4. The method of claim 2, wherein the design of regular weight distribution siRNA based on grid search is as follows: the siRNA design rule in S102 includes one or more of the following rules:

rule 1: the siRNA target sequence is 100bp behind the downstream of a transcription start site of a gene CDS;

rule 2: the GC content of the siRNA target sequence is between 35% and 55%;

rule 3: the hairpin structure sequence does not exist in the siRNA sequence;

rule 4: repeated single base repeated sequences or C/G base repeated sequences and T/G base repeated sequences do not exist in the siRNA target sequence;

rule 5: the annealing temperature of the siRNA seed region is less than 25 ℃;

rule 6: the first 5 bases of the 5' end of the antisense chain comprise at least 3A/U bases, and the first 7 bases comprise at least 4A/U bases;

rule 7: the number of G/C bases in the 9 th to 14 th bit sequences of the 5' end of the siRNA antisense strand is less than that in the first 8 th bit sequence, and the number of G/C bases in the first 8 th bit sequence is less than that in the 15 th to the last sequence;

rule 8: the 10 th site of the siRNAsense chain is a U basic group;

rule 9: the first position of the siRNAsense strand is G/C base, the 10 th position is A/U base, the 13 th to 19 th positions comprise more than 3A/U bases, and the 19 th position is A/U base.

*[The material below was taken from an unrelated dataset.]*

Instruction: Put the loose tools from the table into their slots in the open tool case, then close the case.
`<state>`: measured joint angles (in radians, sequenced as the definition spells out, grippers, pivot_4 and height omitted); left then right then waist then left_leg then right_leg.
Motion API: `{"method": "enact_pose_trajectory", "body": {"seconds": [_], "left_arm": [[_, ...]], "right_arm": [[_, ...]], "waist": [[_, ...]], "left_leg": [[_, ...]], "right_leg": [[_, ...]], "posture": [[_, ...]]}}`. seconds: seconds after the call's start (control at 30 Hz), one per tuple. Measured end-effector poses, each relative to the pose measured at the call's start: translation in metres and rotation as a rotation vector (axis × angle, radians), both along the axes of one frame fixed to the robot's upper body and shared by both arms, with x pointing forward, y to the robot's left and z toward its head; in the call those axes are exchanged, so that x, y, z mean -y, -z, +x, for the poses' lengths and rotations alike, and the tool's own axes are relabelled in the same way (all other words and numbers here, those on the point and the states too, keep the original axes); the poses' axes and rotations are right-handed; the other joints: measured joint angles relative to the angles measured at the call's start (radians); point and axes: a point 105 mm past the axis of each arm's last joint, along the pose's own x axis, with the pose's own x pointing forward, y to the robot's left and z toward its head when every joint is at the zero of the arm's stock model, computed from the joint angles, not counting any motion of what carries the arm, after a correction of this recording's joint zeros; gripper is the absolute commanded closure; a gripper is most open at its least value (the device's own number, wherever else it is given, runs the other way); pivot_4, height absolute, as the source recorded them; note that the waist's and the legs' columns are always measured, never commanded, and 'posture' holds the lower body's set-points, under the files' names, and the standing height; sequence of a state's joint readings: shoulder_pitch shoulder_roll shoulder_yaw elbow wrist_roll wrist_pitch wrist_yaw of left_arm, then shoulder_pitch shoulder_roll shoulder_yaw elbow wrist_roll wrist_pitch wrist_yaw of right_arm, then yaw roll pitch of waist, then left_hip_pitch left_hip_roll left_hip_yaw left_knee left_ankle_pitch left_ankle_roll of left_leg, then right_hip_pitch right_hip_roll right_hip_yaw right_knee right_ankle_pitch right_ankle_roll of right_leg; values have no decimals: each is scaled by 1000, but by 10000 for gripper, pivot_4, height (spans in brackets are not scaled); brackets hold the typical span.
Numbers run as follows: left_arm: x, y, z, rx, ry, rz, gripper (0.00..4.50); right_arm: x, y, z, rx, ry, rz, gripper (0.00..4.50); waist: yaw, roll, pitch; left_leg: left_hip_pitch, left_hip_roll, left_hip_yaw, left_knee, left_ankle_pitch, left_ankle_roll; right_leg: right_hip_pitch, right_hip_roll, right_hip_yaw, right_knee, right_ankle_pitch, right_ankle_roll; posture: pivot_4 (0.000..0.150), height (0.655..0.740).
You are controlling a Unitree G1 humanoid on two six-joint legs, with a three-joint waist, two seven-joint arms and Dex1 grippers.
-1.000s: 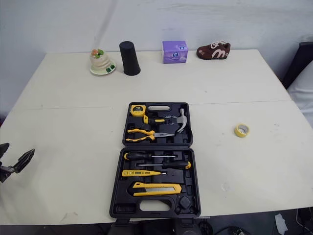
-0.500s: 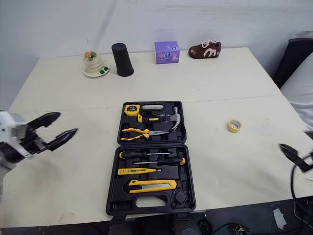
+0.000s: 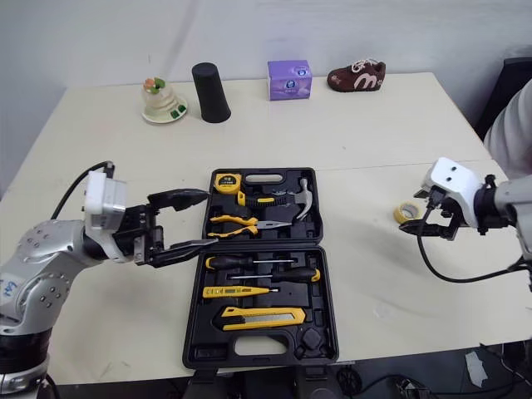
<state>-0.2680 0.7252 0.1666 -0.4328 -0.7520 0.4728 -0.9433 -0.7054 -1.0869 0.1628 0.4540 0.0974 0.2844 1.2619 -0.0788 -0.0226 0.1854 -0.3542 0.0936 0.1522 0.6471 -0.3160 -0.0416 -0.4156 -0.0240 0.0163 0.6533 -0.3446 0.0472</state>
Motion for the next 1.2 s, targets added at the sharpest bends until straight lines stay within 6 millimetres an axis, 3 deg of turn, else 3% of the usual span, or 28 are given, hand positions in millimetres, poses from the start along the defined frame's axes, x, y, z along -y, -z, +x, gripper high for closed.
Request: {"method": "enact_pose_trajectory", "body": {"seconds": [0.2, 0.63, 0.93, 0.97, 1.2], "left_arm": [[8, 3, -4, 0, 35, 16, 646], [15, 5, -9, 3, 73, 13, 646], [17, 7, -11, -4, 94, 16, 0], [17, 7, -11, -6, 100, 17, 0], [16, 10, -15, -15, 153, 47, 0]], "right_arm": [[2, 20, 9, -137, 2, -59, 0], [4, 36, 19, -168, -5, -59, 0], [-1, 38, 21, -161, -44, -74, 42478], [-1, 38, 21, -164, -51, -79, 44767], [-16, 24, 17, -173, -163, -120, 44767]], "waist": [[-3, 1, 1], [-8, 1, 1], [-8, 1, 1], [-8, 1, 1], [-8, 2, 2]], "left_leg": [[0, 0, 1, 6, 0, 0], [1, -1, 1, 14, 1, 2], [2, -3, 4, 17, 2, 6], [3, -4, 5, 17, 2, 6], [2, -4, 6, 16, 2, 6]], "right_leg": [[0, 0, 2, 6, 0, 0], [2, 1, 7, 10, 3, 4], [3, 0, 12, 10, 7, 8], [4, 0, 12, 10, 8, 8], [2, 0, 14, 10, 8, 9]], "posture": [[1500, 7400], [1500, 7400], [1500, 7400], [1500, 7400], [1500, 7400]]}}
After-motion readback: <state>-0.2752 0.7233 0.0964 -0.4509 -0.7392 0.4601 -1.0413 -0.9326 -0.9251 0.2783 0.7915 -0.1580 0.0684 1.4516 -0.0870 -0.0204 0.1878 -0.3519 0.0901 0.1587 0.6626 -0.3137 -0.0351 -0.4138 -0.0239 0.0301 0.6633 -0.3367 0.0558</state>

5. The method of claim 2, wherein the design of regular weight distribution siRNA based on grid search is as follows: the setting of the siRNA design rule weight value in S103 includes: and setting a reasonable weight value range for each design rule, and then traversing and combining the weight of each rule to finally obtain the weight value of each rule.

6. The method of claim 2, wherein the design of regular weight distribution siRNA based on grid search is as follows: the step of calculating the siRNA design rule score matrix in S104 comprises: and calculating the scores of all the siRNA design rules under the weight combination of all different rules according to the weight values of the siRNA design rules, and traversing the weight set and the siRNA data to obtain an siRNA design rule score matrix.

7. The method of claim 2, wherein the design of regular weight distribution siRNA based on grid search is as follows: s105, the step of determining the optimal siRNA design rule weight comprises the following steps: calculating TPR and FPR values of each siRNA design rule weight combination in the training set data, screening out combinations with the TPR and FPR values larger than 0.9, then calculating the sum of the TPR and FPR values of the combinations, screening out the combination with the largest sum as the optimal siRNA design rule weight, and verifying in the test set data.

8. The method for designing regular weight assignment siRNA based on lattice search according to any one of claims 1 to 7, wherein: the step S2 includes the following sub-steps:

9. The method of claim 8, wherein the method comprises: s201 said obtaining the candidate siRNA pool comprises: searching nucleotide subsequence with set length in target gene exon area, and obtaining corresponding siRNA double-chain sequence as candidate siRNA in candidate siRNA set according to gene complementation rule.

10. The method of claim 8, wherein the method comprises: the S202 includes: and scoring the candidate siRNA in the candidate siRNA set according to the weight of the siRNA design rule, and screening the siRNA with high silencing efficiency if the score is high according to the ranking from high to low.